Cell surface profiling using high-throughput flow cytometry: a platform for biomarker discovery and analysis of cellular heterogeneity.

Authors:
Gedye CA, Hussain A, Paterson J, Smrke A, Saini H, Sirskyj D, Pereira K, Lobo N, Stewart J, Go C, Ho J, Medrano M, Hyatt E, Yuan J, Lauriault S, Kondratyev M, van den Beucken T, Jewett M, Dirks P, Guidos CJ, Danska J, Wang J, Wouters B, Neel B, Rottapel R, Ailles LE
In:
Source: PLoS ONE
Publication Date: (2014)
Issue: 9(8): ePub
Research Area:
Basic Research
Cells used in publication:
Fibroblast, dermal (NHDF-Neo), human neonatal
Species: human
Tissue Origin: dermal
Fibroblast, dermal(NHDF-Ad), human adult
Species: human
Tissue Origin: dermal
Experiment


Abstract

Cell surface proteins have a wide range of biological functions, and are often used as lineage-specific markers.
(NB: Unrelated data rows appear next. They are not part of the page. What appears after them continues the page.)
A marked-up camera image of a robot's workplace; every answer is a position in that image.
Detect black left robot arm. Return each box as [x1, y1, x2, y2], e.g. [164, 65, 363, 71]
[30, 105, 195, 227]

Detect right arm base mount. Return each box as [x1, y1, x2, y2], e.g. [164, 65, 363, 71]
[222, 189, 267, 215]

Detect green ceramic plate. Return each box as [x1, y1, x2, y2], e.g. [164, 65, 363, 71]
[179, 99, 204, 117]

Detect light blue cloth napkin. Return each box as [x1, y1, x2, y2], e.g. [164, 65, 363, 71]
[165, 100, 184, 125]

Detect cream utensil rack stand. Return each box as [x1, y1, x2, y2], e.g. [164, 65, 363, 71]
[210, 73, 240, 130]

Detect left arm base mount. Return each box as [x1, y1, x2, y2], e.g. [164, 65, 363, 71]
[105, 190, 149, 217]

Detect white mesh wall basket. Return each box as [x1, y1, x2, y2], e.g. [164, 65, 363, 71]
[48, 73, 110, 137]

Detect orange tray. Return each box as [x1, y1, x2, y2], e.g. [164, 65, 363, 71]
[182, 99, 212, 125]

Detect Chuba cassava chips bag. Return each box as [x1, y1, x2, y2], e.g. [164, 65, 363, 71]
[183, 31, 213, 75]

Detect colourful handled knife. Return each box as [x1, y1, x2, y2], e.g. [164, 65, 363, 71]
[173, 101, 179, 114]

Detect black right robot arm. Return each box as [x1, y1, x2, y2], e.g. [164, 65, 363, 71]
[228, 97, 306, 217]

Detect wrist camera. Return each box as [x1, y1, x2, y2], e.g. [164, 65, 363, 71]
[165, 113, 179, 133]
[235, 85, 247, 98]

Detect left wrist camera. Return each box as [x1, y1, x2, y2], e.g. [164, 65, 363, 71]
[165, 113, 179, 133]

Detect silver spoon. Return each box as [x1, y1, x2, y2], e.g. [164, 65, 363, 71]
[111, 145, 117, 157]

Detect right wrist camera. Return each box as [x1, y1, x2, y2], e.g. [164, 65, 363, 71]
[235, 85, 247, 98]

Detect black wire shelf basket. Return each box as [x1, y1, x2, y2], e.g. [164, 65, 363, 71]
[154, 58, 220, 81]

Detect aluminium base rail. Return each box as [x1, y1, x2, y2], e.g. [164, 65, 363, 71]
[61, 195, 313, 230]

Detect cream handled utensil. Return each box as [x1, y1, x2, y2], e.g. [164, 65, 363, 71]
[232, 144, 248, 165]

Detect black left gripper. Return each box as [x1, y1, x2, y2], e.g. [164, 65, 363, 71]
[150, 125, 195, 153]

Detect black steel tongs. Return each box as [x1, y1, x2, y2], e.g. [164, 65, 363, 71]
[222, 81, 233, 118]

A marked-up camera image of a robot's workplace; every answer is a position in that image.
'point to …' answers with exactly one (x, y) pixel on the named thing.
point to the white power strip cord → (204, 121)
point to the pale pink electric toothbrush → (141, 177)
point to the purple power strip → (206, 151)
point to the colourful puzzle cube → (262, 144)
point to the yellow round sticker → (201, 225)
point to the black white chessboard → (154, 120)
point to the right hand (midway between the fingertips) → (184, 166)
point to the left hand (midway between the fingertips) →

Antibodies that recognize cell surface antigens are widely used as research tools, diagnostic markers, and even therapeutic agents. The ability to obtain broad cell surface protein profiles would thus be of great value in a wide range of fields. There are however currently few available methods for high-throughput analysis of large numbers of cell surface proteins. We describe here a high-throughput flow cytometry (HT-FC) platform for rapid analysis of 363 cell surface antigens. Here we demonstrate that HT-FC provides reproducible results, and use the platform to identify cell surface antigens that are influenced by common cell preparation methods. We show that multiple populations within complex samples such as primary tumors can be simultaneously analyzed by co-staining of cells with lineage-specific antibodies, allowing unprecedented depth of analysis of heterogeneous cell populations. Furthermore, standard informatics methods can be used to visualize, cluster and downsample HT-FC data to reveal novel signatures and biomarkers. We show that the cell surface profile provides sufficient molecular information to classify samples from different cancers and tissue types into biologically relevant clusters using unsupervised hierarchical clustering. Finally, we describe the identification of a candidate lineage marker and its subsequent validation. In summary, HT-FC combines the advantages of a high-throughput screen with a detection method that is sensitive, quantitative, highly reproducible, and allows in-depth analysis of heterogeneous samples. The use of commercially available antibodies means that high quality reagents are immediately available for follow-up studies. HT-FC has a wide range of applications, including biomarker discovery, molecular classification of cancers, or identification of novel lineage specific or stem cell markers.